While Nicholas is working as Beelzebub’s apprentice, Jason and Kim and Friend Bear and Secret Bear are accidentally whisked to Care-a-Lot by the new Rainbow Rescue Beam, which works like a “Star Trek” transporter device except gayer. (Remember when rainbows simply had a gay connotation? Then the Care Bears came along and ruined them forever.) You will recall that Kim and Jason wanted nothing to do with the Care Bears. They still don’t, but now that they’ve been transported to their lair, what choice do they have? The Care Bears insist Kim and Jason are their friends; a more accurate term might be “hostages.” But why quibble over semantics when anthropomorphic bears with heart-shaped tattoos on their butt cheeks have kidnapped you? At any rate, Kim and Jason are converted to the Care Bears’ way of thinking — i.e., they develop Stockholm Syndrome — after they bears sing a song. (Of course this movie has songs. What kind of dreadful children’s crap would it be without songs?)

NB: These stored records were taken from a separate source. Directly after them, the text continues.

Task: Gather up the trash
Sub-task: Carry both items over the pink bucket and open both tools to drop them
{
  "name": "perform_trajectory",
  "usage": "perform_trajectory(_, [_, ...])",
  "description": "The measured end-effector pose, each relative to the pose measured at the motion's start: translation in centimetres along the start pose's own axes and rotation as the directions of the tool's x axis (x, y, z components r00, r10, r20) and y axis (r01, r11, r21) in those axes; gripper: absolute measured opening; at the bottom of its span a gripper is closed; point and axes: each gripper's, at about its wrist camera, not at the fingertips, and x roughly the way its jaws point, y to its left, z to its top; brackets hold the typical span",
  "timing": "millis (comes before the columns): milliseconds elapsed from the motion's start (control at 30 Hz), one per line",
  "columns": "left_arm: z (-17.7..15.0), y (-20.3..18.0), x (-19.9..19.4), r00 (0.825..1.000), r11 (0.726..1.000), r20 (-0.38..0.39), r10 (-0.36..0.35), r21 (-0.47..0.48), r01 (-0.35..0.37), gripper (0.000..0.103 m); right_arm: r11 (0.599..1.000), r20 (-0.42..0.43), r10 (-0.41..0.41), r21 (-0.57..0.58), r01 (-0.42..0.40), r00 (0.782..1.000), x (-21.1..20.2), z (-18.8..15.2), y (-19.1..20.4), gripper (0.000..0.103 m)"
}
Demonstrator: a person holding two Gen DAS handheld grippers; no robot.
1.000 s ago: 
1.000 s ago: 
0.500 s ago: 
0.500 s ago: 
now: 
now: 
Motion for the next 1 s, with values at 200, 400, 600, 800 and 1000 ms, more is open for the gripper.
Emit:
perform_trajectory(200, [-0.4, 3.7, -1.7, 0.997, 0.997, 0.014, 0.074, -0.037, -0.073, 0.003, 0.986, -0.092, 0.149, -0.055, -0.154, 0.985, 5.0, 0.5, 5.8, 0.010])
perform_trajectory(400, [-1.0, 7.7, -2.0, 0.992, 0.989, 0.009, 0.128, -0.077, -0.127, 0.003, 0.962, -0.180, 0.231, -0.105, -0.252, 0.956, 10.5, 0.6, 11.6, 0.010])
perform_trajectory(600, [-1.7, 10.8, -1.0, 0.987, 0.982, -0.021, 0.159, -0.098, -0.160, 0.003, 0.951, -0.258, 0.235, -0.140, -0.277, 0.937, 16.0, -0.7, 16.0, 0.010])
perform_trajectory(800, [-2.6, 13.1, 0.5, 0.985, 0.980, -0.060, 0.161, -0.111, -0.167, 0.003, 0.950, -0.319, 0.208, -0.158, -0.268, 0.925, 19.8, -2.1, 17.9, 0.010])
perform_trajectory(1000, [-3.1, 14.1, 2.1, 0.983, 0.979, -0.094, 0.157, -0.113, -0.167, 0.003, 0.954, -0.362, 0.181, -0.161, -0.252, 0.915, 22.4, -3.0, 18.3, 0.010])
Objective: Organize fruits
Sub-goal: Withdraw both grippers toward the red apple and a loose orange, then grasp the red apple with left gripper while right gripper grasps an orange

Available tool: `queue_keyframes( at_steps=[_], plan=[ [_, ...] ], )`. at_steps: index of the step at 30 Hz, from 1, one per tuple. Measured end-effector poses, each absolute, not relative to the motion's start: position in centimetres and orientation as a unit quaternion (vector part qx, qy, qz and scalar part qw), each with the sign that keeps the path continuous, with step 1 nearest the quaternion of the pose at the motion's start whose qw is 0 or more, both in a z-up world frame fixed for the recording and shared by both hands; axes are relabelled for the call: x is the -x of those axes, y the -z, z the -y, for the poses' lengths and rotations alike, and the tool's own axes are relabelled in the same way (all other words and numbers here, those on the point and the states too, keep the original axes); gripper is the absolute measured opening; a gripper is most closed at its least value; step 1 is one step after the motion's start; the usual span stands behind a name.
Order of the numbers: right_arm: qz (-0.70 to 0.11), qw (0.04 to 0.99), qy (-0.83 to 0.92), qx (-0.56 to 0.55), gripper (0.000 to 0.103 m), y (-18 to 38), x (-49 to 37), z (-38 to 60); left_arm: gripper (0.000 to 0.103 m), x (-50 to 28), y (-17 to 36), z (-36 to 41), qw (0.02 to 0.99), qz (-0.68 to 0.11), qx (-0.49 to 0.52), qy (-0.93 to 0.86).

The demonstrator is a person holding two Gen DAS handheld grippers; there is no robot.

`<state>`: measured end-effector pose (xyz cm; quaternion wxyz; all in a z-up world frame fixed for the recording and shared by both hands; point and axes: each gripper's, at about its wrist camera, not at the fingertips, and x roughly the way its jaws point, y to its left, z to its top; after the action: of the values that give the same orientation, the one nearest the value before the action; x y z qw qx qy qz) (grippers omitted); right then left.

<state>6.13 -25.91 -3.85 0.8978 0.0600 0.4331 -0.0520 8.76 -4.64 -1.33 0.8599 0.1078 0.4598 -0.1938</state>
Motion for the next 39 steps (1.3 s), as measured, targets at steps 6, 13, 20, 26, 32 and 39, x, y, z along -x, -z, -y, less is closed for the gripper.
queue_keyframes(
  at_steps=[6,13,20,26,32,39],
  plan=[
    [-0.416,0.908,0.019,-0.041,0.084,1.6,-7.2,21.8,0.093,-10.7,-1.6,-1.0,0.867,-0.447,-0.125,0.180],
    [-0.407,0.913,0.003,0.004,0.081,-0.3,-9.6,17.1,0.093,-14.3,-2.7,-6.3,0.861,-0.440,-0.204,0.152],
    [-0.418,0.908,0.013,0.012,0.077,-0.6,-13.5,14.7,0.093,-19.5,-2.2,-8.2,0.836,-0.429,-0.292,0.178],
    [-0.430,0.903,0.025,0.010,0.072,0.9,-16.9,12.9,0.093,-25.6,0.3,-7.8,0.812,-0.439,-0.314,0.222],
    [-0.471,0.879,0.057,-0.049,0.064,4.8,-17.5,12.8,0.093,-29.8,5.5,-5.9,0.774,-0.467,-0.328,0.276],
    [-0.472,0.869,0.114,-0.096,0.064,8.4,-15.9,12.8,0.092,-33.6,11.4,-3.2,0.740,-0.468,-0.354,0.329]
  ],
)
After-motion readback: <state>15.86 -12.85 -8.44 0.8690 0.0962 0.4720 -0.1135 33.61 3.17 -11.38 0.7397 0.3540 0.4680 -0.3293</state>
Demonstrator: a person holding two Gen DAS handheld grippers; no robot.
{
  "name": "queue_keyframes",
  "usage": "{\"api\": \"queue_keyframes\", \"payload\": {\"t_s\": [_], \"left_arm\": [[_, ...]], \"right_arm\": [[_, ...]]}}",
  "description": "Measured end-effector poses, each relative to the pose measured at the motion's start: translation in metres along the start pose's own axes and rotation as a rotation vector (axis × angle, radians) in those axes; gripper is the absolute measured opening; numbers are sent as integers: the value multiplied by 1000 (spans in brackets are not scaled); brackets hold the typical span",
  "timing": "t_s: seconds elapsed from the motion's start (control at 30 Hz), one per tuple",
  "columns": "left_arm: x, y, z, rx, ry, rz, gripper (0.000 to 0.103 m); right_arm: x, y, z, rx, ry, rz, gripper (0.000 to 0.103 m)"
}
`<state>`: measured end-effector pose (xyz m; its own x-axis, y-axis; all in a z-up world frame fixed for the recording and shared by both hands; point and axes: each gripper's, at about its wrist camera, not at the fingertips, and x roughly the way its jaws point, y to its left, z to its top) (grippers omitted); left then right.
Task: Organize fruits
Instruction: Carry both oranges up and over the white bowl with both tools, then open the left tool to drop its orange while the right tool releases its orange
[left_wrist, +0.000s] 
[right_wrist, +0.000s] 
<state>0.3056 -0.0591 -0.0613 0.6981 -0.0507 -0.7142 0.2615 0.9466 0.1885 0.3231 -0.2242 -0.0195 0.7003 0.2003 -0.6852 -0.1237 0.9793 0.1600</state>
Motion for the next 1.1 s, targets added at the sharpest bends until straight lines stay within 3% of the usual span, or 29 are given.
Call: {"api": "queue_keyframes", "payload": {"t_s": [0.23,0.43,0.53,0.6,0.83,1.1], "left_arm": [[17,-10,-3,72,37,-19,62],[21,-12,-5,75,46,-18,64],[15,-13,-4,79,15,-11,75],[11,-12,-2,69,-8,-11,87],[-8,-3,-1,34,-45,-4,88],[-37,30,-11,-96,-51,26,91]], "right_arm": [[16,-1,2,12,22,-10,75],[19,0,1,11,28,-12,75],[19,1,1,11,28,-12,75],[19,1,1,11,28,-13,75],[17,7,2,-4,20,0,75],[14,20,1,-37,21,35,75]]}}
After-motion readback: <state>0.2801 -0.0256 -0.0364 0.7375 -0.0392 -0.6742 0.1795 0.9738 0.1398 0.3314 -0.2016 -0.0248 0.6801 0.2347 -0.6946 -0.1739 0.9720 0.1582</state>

The sudden drop in caring back on Earth causes Care-a-Lot to sustain quite a bit of damage, so everyone heads to Earth to figure out what’s going on. But somehow they wind up in the Forest of Feelings, where they encounter Care-oriented animals that are not bears. The Care Bears have no place for such creatures in their theology. A profound silence settles upon them as they contemplate their place in God’s universe. Then a holy war breaks out, the Care Bears slaughtering the infidels and bathing in their blood.
No, I made that up. But wouldn’t that be something? Man, I’d enjoy seeing that. What actually happens, obviously, is that the Care Bears and the Care Other Animals become friends and combine their forces to create the smuggest, giggliest menagerie known to man. What also happens is that Jason, upon meeting the Care Monkey, says, “Wow! The monkey can talk!” Keep in mind that Jason has spent the entire day in the company of talking bears without batting an eye. Jason is very selective about what surprises him.
Everyone eventually gets to the carnival, which is now a desolate wasteland of uncaring, and there’s a confrontation with Nicholas and the evil book, and the Care Bears do their patented Care Bear Stare®. The demon is destroyed, Nicholas is freed from its influence, and they all learn to love and hug and care and all that shiz. If you want to throw up in your mouth a little, you should definitely watch “The Care Bears Movie.” Then pray to the deity of your choosing that the horrifying world depicted therein never becomes reality.